1. A computer-implemented method of determining a Failsafe iteration solution of a Partially Observable Markov Decision Process (POMDP) model, the method comprising: defining an initial Failsafe reward parameter; defining a Failsafe Percent Belief Trustworthiness Target parameter; executing the POMDP model with the initial Failsafe reward parameter and the Failsafe Percent Belief Trustworthiness Target parameter as input parameters resulting in a policy; analyzing the resulting policy for Failsafe selection at the Failsafe Percent Belief Trustworthiness Target parameter for each state; iteratively adjusting the Failsafe rewards; and re-executing the POMDP model a predetermined number M of iterations, wherein a change in failsafe rewards is computed prior to each iteration, wherein, after each iteration, a realized percent belief trustworthiness for each state is compared to that of a prior iteration and if any element has a change greater than a first predetermined value elt then the delta Failsafe rewards are modified and the iteration is rerun with the new reward values, wherein the method continues until a change in each state’s percent belief trustworthiness is less than a second predetermined value e2, wherein, at each iteration, an MSE3 value of each state’s distance from the target percent belief trustworthiness is calculated, and wherein an iteration achieving a lowest MSE3 value is selected as the Failsafe iteration solution.

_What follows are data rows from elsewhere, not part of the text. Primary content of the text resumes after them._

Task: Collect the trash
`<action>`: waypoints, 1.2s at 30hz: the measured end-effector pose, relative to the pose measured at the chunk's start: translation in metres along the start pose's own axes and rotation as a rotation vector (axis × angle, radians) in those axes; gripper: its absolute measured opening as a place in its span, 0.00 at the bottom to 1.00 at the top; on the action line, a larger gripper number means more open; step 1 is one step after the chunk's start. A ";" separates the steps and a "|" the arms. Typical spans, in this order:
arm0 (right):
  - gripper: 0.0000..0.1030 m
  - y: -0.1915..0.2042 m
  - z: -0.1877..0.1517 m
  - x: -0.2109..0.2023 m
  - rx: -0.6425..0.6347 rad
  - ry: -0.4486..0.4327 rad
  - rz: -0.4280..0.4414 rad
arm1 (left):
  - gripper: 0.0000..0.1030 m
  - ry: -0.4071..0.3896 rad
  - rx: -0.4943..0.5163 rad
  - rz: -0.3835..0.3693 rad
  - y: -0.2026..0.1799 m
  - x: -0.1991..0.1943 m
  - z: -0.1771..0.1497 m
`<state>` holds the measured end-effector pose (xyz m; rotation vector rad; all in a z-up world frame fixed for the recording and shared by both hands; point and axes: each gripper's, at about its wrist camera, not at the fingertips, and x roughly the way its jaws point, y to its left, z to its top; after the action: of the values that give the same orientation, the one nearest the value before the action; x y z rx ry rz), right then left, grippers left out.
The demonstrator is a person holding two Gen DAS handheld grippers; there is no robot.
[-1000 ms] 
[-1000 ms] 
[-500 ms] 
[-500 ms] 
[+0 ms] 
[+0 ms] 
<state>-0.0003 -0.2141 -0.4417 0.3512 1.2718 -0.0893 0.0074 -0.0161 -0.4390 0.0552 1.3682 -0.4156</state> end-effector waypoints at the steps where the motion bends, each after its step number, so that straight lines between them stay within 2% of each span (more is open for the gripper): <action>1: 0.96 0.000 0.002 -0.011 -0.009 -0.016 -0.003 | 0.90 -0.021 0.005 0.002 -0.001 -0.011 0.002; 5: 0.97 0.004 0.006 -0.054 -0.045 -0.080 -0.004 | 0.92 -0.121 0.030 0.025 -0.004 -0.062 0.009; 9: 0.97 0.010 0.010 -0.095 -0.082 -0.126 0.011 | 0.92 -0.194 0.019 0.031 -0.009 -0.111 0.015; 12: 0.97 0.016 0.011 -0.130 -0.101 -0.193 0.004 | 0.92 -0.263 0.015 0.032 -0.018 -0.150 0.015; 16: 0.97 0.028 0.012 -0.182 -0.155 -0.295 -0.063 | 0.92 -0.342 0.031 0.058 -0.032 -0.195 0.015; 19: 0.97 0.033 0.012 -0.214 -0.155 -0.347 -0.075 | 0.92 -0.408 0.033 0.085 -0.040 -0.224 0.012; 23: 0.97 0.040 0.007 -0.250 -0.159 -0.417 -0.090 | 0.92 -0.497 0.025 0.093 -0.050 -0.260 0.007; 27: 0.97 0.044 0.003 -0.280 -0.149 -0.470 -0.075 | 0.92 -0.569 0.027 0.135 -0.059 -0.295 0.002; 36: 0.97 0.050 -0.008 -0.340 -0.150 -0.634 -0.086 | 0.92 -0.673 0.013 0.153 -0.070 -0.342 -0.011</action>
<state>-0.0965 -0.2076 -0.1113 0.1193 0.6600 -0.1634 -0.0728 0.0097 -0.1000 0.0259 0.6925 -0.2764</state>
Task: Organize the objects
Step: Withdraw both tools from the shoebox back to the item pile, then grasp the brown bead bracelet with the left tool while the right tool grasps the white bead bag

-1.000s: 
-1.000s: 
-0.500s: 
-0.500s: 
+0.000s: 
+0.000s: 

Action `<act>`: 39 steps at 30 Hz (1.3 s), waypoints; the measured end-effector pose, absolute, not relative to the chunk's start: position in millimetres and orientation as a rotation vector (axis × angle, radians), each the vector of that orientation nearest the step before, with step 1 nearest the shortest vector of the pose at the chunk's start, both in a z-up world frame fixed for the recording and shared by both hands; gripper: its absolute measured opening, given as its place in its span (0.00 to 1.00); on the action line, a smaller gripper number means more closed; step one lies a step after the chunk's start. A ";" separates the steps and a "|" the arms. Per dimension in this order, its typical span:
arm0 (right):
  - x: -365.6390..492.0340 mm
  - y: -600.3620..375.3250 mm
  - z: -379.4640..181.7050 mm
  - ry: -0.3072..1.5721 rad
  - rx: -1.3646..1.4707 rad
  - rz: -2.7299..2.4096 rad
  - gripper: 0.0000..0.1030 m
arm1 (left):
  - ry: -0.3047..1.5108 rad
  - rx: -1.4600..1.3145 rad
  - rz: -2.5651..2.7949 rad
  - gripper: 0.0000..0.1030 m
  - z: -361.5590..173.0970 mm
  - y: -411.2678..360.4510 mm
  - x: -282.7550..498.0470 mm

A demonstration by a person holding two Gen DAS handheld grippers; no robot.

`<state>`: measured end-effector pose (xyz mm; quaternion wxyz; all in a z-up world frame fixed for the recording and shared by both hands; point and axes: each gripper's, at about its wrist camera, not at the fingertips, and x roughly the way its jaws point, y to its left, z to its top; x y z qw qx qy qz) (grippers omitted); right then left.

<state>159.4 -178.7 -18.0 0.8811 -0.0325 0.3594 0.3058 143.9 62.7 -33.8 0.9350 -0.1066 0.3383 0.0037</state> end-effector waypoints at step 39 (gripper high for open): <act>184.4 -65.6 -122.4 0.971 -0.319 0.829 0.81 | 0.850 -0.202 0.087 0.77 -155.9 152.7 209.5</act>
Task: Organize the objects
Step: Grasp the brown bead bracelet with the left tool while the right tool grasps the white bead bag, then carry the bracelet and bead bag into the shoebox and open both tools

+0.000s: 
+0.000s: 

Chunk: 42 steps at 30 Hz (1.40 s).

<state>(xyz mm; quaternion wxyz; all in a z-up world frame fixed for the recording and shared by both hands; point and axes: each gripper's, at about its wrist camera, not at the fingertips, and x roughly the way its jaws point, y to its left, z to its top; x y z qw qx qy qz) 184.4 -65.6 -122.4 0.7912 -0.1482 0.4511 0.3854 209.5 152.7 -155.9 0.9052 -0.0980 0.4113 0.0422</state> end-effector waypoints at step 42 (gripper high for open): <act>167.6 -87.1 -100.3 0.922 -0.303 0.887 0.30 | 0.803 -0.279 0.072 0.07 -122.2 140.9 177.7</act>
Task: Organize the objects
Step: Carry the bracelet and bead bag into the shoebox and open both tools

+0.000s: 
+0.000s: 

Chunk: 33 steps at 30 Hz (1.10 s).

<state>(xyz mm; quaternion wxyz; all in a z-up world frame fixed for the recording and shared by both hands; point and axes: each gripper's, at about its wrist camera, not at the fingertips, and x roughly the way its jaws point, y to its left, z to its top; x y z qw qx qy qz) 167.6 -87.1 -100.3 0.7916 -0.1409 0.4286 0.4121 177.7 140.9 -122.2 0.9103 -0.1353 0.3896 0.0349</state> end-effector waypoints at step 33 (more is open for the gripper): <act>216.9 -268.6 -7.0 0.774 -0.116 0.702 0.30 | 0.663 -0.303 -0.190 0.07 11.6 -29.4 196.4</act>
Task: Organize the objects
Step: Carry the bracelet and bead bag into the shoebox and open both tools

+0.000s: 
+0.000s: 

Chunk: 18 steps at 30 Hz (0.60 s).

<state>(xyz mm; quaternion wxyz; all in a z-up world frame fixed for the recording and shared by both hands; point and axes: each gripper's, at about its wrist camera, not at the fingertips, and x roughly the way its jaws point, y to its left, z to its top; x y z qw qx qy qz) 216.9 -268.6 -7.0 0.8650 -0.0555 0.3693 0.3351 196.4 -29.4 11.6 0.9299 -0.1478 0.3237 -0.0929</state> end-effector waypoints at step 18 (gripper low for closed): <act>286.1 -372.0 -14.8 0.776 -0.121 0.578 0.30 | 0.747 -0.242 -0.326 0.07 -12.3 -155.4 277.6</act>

2. The method of claim 1 , further comprising: adjusting all states’ Failsafe rewards only on the first two iterations.
3. The method of claim 2, further comprising: after the first two iterations, only modifying the two most extreme states’ rewards on each iteration.
4. The method of claim 3, further comprising: when any element has a change greater than the first predetermined value elt modifying the delta Failsafe rewards by dividing by a predetermined value.
5. A system comprising a processor and logic stored in one or more nontransitory, computer-readable, tangible media that are in operable communication with the processor, the logic configured to store a plurality of instructions that, when executed by the processor, causes the processor to implement a method of determining a Failsafe iteration solution of a Partially Observable Markov Decision Process (POMDP) model, the method comprising: defining an initial Failsafe reward parameter; defining a Failsafe Percent Belief Trustworthiness Target parameter; executing the POMDP model with the initial Failsafe reward parameter and the Failsafe Percent Belief Trustworthiness Target parameter as input parameters resulting in a policy; analyzing the resulting policy for Failsafe selection at the Failsafe Percent Belief Trustworthiness Target parameter for each state; iteratively adjusting the Failsafe rewards; and re-executing the POMDP model a predetermined number M of iterations, wherein a change in failsafe rewards is computed prior to each iteration, wherein, after each iteration, a realized percent belief trustworthiness for each state is compared to that of a prior iteration and if any element has a change greater than a first predetermined value elt then the delta Failsafe rewards are modified and the iteration is rerun with the new reward values, wherein the method continues until a change in each state’s percent belief trustworthiness is less than a second predetermined value e2, wherein, at each iteration, an MSE3 value of each state’s distance from the target percent belief trustworthiness is calculated, and wherein an iteration achieving a lowest MSE3 value is selected as the Failsafe iteration solution.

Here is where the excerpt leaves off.